_PROBLEM:_
Look through the listing for the word "gift". Copy each line that has it.
* * * * * * * * *
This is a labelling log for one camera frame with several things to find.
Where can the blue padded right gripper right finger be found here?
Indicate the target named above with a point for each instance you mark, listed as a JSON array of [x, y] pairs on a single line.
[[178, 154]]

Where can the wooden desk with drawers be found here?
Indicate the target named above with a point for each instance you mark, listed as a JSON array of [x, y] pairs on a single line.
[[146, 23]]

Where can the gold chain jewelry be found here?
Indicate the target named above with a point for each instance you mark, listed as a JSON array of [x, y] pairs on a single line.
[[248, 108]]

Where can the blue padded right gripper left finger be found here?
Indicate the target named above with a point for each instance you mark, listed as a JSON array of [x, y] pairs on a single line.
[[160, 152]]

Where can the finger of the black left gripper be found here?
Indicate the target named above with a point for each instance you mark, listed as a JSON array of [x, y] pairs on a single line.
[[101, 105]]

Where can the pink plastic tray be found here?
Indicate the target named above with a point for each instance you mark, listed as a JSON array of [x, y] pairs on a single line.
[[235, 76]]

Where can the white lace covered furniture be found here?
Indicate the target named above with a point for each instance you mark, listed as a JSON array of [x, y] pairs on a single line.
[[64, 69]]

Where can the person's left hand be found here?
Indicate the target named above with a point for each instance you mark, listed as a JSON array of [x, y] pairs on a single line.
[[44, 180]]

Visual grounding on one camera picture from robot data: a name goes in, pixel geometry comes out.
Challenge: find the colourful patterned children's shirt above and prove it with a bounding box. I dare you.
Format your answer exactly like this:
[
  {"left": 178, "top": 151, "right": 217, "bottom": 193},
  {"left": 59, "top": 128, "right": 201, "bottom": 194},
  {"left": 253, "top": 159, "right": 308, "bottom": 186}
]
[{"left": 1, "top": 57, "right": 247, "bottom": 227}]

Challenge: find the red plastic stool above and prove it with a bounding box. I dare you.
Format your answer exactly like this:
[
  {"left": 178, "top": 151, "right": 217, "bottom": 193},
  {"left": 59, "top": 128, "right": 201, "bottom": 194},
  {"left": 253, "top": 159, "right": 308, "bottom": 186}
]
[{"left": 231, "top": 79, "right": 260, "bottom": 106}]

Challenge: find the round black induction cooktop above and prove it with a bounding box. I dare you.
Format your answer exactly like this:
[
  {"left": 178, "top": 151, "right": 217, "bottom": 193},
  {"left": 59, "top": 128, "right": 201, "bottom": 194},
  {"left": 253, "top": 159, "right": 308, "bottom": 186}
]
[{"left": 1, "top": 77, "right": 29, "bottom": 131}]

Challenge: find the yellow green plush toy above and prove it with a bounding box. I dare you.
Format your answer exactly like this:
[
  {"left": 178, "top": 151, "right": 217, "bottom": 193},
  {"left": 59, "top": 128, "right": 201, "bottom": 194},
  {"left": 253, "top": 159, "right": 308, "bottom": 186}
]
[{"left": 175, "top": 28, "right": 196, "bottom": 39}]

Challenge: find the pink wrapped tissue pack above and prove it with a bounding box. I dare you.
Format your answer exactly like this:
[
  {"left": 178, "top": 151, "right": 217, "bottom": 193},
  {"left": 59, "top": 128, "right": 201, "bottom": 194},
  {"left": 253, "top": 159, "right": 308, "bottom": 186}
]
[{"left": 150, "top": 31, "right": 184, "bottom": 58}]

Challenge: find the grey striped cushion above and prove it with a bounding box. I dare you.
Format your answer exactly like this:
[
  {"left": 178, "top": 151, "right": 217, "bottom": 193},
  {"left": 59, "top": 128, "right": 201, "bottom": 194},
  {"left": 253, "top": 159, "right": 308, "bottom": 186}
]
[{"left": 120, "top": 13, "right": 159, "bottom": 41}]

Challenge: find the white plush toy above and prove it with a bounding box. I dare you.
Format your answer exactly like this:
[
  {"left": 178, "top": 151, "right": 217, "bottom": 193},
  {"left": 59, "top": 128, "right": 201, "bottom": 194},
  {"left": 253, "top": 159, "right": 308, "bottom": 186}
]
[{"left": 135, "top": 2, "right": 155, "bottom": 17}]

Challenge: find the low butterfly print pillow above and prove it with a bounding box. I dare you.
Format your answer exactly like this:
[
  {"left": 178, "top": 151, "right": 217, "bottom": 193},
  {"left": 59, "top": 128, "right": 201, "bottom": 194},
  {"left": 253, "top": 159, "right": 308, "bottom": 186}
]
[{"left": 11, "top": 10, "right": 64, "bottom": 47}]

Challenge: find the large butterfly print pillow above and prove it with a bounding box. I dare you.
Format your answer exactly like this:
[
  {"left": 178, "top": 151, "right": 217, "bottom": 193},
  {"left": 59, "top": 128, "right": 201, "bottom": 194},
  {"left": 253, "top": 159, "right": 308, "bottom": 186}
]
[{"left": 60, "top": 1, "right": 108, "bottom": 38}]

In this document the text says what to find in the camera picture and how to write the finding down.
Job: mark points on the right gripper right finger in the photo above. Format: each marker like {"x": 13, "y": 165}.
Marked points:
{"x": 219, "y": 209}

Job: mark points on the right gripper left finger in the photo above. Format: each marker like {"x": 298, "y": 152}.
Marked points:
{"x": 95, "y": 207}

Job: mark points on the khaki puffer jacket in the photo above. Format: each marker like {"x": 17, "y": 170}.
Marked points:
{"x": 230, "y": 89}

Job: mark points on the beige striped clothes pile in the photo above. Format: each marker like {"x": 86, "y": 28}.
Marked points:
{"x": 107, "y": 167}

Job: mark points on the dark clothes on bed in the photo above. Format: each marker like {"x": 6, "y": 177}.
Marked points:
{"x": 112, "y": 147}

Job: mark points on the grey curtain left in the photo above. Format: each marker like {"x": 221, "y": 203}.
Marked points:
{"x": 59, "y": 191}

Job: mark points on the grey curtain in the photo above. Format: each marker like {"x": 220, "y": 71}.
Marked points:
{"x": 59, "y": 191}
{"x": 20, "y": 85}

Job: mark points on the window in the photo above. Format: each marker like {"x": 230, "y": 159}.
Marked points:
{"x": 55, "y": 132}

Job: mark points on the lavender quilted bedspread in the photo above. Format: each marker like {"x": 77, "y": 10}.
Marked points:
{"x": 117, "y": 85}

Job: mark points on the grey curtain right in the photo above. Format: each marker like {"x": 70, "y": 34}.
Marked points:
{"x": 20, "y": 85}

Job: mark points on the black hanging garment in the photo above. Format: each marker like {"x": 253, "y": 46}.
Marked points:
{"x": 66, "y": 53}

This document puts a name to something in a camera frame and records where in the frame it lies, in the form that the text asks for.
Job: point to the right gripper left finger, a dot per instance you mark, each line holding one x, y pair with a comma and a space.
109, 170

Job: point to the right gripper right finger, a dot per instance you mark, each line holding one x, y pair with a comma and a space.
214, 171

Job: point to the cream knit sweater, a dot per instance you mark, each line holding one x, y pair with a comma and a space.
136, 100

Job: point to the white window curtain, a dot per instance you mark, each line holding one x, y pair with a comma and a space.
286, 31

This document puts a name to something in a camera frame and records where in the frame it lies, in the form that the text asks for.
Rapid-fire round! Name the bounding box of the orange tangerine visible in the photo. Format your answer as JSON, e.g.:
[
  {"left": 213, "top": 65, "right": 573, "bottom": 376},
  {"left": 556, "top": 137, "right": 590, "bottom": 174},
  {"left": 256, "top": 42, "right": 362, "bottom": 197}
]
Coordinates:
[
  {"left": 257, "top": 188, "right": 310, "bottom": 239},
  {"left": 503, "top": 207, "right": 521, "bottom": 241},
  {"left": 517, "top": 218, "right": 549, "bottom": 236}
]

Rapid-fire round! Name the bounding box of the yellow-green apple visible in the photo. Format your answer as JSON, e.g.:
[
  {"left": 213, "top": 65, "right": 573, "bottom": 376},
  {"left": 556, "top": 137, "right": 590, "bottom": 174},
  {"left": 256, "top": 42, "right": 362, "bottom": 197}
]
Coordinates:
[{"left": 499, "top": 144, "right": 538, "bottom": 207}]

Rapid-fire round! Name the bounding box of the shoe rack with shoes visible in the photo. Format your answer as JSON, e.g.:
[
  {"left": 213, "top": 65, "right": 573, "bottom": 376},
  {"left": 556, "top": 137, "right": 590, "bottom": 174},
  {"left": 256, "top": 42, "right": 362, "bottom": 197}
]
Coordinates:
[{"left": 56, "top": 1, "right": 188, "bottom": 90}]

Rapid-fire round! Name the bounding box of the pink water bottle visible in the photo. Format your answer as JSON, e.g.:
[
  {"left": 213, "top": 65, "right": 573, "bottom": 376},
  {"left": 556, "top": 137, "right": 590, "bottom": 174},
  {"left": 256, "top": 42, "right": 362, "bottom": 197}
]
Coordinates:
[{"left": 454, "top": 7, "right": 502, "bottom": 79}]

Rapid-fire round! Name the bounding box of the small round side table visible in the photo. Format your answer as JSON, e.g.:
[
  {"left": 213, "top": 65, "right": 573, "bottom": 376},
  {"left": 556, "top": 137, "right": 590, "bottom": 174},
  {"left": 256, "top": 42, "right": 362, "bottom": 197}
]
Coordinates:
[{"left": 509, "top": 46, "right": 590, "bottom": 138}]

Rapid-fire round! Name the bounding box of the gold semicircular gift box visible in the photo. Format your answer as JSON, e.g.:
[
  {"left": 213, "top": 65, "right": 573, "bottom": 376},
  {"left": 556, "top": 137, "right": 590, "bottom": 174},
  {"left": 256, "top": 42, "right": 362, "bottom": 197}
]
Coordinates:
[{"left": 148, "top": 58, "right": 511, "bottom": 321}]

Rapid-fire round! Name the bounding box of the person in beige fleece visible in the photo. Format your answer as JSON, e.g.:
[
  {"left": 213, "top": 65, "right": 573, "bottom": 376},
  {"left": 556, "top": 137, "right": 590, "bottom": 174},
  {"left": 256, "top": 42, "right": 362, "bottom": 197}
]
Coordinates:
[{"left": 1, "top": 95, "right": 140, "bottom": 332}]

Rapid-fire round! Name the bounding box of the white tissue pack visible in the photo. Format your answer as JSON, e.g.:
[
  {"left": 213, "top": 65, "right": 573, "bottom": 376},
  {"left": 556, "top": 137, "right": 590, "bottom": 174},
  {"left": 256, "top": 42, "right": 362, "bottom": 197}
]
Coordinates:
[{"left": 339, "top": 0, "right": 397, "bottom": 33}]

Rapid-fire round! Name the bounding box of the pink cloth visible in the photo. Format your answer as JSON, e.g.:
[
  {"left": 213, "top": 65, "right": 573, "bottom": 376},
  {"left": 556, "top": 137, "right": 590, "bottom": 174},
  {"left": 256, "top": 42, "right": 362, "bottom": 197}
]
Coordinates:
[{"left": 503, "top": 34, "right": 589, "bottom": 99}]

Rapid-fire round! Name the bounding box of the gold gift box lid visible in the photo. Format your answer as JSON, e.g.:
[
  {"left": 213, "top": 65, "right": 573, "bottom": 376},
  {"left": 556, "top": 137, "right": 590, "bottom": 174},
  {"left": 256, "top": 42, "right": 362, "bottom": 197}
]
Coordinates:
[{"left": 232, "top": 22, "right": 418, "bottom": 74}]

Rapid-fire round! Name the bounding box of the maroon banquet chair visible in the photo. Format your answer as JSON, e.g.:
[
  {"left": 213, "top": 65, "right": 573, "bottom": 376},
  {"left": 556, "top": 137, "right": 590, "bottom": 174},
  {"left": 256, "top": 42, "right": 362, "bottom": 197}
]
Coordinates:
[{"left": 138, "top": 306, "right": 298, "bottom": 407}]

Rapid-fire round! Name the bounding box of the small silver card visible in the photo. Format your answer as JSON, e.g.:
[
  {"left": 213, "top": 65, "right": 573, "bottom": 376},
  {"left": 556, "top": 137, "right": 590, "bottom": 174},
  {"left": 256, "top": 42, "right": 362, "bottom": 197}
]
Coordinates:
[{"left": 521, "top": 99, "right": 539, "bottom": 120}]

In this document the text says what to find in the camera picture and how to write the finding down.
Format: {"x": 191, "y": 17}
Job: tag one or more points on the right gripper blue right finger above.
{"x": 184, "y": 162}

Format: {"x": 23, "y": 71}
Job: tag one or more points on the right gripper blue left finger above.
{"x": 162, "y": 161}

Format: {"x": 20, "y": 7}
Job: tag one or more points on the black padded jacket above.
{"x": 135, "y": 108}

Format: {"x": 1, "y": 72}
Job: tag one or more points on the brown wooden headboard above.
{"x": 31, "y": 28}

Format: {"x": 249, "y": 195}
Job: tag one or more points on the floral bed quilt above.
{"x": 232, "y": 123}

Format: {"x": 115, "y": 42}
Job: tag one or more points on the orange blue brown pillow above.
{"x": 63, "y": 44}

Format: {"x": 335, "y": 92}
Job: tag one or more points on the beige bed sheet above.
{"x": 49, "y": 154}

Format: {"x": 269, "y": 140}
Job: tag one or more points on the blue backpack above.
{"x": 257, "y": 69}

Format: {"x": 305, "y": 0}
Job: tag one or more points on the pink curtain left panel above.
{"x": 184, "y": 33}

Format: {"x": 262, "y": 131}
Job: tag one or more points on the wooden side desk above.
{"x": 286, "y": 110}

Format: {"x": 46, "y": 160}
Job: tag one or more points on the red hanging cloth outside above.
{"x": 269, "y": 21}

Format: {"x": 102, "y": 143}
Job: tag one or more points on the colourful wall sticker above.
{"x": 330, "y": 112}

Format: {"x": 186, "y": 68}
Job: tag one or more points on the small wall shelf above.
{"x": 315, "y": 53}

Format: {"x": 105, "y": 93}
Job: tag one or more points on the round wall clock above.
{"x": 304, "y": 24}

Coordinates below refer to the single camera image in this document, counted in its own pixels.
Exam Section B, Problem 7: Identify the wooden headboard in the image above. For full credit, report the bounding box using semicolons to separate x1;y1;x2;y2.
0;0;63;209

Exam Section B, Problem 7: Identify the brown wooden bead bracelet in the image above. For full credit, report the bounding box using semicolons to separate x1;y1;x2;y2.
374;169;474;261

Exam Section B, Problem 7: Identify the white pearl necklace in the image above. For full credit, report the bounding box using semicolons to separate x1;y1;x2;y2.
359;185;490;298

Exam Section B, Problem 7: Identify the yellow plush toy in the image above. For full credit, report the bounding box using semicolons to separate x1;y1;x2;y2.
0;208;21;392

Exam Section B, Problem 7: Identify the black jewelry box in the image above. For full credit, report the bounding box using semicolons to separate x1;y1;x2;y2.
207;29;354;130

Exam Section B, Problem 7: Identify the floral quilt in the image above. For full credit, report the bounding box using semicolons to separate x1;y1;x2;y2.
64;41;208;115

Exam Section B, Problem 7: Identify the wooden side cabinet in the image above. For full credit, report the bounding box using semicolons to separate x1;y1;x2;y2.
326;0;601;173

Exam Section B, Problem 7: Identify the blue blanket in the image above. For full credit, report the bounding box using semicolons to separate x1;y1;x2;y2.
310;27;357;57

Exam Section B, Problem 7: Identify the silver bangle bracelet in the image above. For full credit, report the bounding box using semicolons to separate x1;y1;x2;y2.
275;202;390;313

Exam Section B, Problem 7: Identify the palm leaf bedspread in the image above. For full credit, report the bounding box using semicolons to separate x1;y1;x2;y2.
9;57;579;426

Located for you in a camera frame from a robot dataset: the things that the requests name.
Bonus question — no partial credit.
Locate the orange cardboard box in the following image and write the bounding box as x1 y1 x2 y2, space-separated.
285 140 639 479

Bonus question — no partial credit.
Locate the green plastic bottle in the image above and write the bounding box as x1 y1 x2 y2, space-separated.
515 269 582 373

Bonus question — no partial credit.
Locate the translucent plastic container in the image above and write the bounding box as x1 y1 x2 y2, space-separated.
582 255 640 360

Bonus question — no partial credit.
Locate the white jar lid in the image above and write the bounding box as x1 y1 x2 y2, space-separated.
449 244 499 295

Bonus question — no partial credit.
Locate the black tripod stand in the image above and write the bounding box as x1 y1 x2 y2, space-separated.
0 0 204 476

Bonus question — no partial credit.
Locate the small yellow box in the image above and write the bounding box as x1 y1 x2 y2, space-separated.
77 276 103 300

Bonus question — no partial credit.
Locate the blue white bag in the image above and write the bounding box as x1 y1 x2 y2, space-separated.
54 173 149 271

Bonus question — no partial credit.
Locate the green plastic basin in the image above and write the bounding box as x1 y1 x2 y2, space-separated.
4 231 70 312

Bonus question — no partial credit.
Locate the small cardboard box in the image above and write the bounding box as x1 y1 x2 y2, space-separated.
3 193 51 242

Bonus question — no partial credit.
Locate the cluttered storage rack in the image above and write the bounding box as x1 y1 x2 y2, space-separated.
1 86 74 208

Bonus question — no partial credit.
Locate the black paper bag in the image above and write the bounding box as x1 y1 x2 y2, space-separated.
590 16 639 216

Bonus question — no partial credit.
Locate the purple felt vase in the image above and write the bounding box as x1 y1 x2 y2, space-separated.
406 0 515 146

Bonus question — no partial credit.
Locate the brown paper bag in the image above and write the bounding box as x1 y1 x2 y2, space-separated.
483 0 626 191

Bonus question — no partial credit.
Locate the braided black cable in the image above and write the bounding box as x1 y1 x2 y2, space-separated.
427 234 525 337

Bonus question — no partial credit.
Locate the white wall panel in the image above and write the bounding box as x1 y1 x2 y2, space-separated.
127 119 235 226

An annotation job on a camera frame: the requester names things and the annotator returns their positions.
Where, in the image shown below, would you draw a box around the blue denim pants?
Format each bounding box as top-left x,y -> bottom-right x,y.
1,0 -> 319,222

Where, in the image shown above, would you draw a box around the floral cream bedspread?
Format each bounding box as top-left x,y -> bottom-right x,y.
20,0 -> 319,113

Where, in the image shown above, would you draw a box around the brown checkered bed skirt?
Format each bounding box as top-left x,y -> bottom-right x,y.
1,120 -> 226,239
* * * * * * * * *
_EXERCISE RESPONSE:_
Rapid-fire round! Name the bounding box of the gold semicircular gift box visible in the photo. Format your answer as JSON, e.g.:
Rapid-fire round! Name the bounding box of the gold gift box lid visible in the photo. Format your answer as JSON, e.g.:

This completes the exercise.